ASSIGNMENT: Copy each line of the material below that includes the string "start".

****************************************

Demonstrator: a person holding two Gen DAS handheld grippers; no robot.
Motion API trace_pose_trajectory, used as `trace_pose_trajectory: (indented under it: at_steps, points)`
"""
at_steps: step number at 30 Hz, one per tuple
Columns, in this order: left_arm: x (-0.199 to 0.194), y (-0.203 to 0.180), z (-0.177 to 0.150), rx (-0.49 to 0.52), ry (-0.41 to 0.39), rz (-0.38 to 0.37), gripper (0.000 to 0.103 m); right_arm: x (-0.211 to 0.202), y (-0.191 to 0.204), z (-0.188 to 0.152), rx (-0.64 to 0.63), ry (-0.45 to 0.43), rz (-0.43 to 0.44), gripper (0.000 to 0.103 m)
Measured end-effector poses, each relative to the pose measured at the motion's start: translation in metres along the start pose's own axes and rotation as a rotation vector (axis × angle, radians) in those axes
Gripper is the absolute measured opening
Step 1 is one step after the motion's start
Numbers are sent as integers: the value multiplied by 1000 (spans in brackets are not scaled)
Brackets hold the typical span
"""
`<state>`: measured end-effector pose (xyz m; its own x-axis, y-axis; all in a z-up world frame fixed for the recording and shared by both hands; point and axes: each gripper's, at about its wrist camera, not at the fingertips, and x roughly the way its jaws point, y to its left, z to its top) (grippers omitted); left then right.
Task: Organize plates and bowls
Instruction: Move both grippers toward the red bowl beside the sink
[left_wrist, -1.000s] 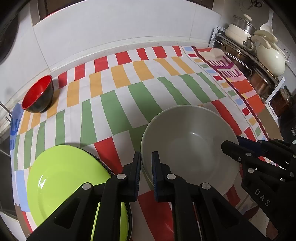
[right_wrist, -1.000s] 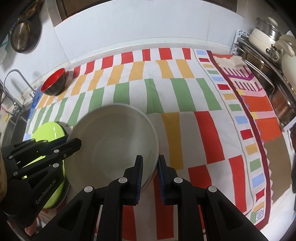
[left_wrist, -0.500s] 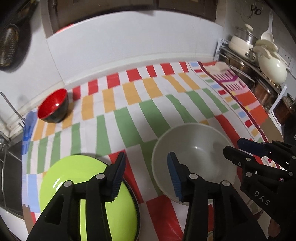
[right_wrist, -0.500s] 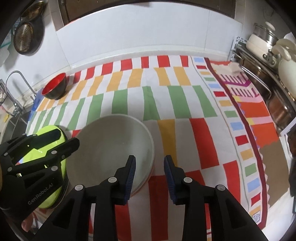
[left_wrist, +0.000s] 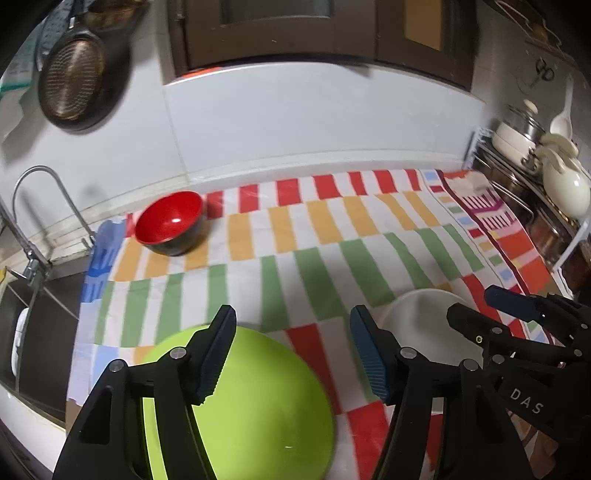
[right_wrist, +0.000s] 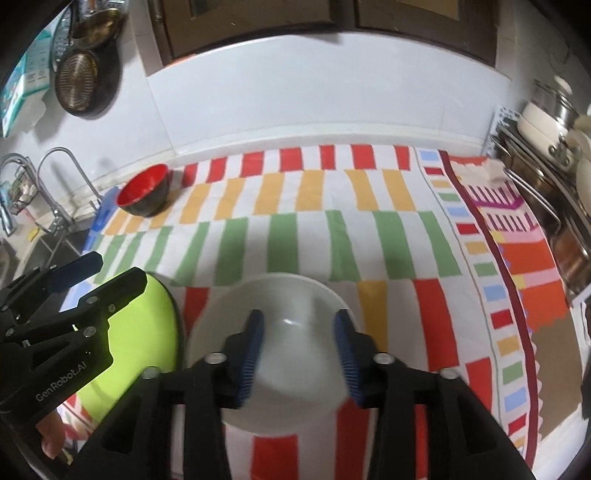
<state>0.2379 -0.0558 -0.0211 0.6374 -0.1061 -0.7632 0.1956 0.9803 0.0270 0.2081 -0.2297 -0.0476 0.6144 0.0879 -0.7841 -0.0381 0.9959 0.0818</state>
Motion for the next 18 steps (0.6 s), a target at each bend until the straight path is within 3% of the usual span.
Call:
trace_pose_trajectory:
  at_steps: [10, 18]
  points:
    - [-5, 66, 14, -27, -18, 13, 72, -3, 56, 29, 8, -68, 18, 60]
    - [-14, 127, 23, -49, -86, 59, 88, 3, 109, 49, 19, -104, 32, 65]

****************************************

TASK SOLUTION:
Measured end-effector poses, each relative to the pose measured at the motion's start: translation in metres along the start pose's own axes and rotation as a rotation vector (axis × angle, radians) in those axes
Step 1 is one step after the motion's start

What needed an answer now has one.